Кайзеровская Германия жила в угаре шовинистических настроений, на улицах кричали: «Хох!», поднимая портреты кайзера, точно так же как в России носились с портретом царя…
Романтика новизны, надоевшее школярство, стремление начать новую жизнь и, конечно, шовинистический угар вокруг, принимаемый за патриотизм, решили судьбу подростка. Рихард не вернулся больше в школу. Тайком ото всех младший Зорге ушел добровольцем в солдаты.
Это было началом судьбы. И вот финал — он в тюрьме, быть может единственный путь отсюда — на эшафот. Зорге не знал, что с ним будет, но был готов к самому худшему. Теперь, когда жизнь была прожита, он мысленно спрашивал себя: так ли нужно было жить? Да, так!

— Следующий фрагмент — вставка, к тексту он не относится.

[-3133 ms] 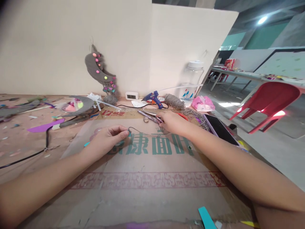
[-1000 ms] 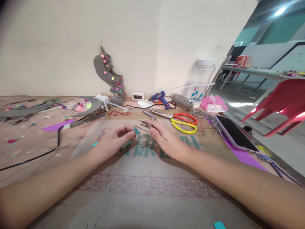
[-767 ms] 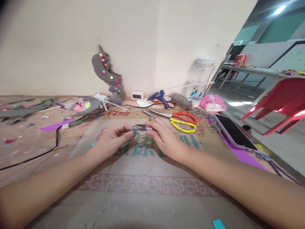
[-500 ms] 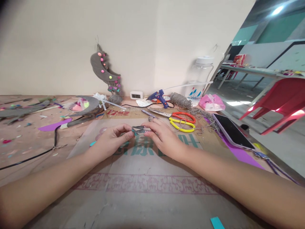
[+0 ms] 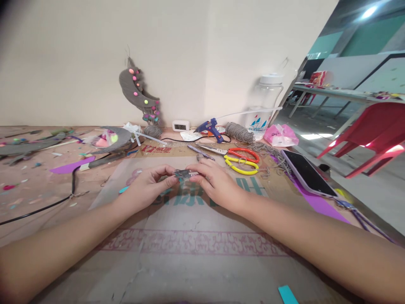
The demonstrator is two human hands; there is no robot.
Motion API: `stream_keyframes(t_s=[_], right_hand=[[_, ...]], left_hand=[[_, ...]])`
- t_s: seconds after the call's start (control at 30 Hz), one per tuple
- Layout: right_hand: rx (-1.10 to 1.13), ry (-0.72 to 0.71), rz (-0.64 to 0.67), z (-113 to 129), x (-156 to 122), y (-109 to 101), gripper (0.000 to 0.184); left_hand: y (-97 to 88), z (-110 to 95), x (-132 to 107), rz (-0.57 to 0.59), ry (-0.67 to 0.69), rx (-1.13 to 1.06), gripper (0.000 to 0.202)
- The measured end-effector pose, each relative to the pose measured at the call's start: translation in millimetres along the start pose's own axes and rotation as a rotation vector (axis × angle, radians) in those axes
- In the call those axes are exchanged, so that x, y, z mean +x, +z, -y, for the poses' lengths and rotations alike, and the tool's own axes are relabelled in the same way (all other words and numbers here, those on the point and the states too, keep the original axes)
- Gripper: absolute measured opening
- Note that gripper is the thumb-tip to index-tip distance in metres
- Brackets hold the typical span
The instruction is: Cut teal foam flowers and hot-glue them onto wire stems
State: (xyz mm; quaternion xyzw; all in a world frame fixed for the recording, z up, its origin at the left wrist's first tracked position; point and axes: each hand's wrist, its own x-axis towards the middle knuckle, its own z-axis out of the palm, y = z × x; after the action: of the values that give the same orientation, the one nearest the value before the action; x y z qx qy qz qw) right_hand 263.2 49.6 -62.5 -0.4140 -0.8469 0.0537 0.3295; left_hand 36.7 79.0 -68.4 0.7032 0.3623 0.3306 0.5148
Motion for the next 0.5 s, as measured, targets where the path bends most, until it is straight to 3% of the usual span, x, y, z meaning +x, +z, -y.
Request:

«…Первая мировая война 1914–1918 годов оказала глубочайшее влияние на всю мою дальнейшую судьбу, — писал Зорге. — Если бы даже у меня не было никаких других убеждений, одной ненависти к этой войне было бы достаточно, чтобы я стал коммунистом…»
Но это произошло не сразу. Шовинистические настроения постепенно выветривались. Очень помог этому солдат, бывший гамбургский каменщик. Он скрывал ото всех свои левые убеждения, но раскрылся перед Рихардом Зорге. Солдата вскоре убили на Западном фронте. Рихард навсегда сохранил в памяти разговоры в траншее с солдатом из Гамбурга. Каменщик был первым, кто заставил Зорге подумать о том, что происходит вокруг. Рихард несколько раз был ранен. Он кочует из госпиталя в госпиталь, потом на фронт и снова в госпиталь: опять ранение, очень тяжелое, на этот раз под Верденом. Его отправляют в Кенигсберг.
За молодым солдатом ухаживала сестра милосердия, дочь врача, приносившая ему книги из дома. Перебитые осколками кости срастались медленно, проходили месяцы… Рихард, не расстававшийся с костылями, зачастил в дом госпитального врача. С тех пор прошло двадцать пять лет, но и сейчас во сне Рихард часто слышит голос сестры, видит склонившуюся над ним фигуру девушки в белой косынке… Для солдата Зорге было громадным счастьем сидеть в уютной квартирке врача и слушать его рассказы. Врач был левым социал-демократом, и дочь разделяла взгляды отца. Здесь Рихард впервые услышал имена Розы Люксембург, Карла Либкнехта, Владимира Ленина… Пройдет еще много лет, и Рихард прочтет слова Ленина, посвященные его деду — Фридриху Альберту Зорге. Рихард станет глубоко идейным, стойким, преданным делу коммунистом. Но тогда, в полевом госпитале, он только начинал приобщаться к революционному движению.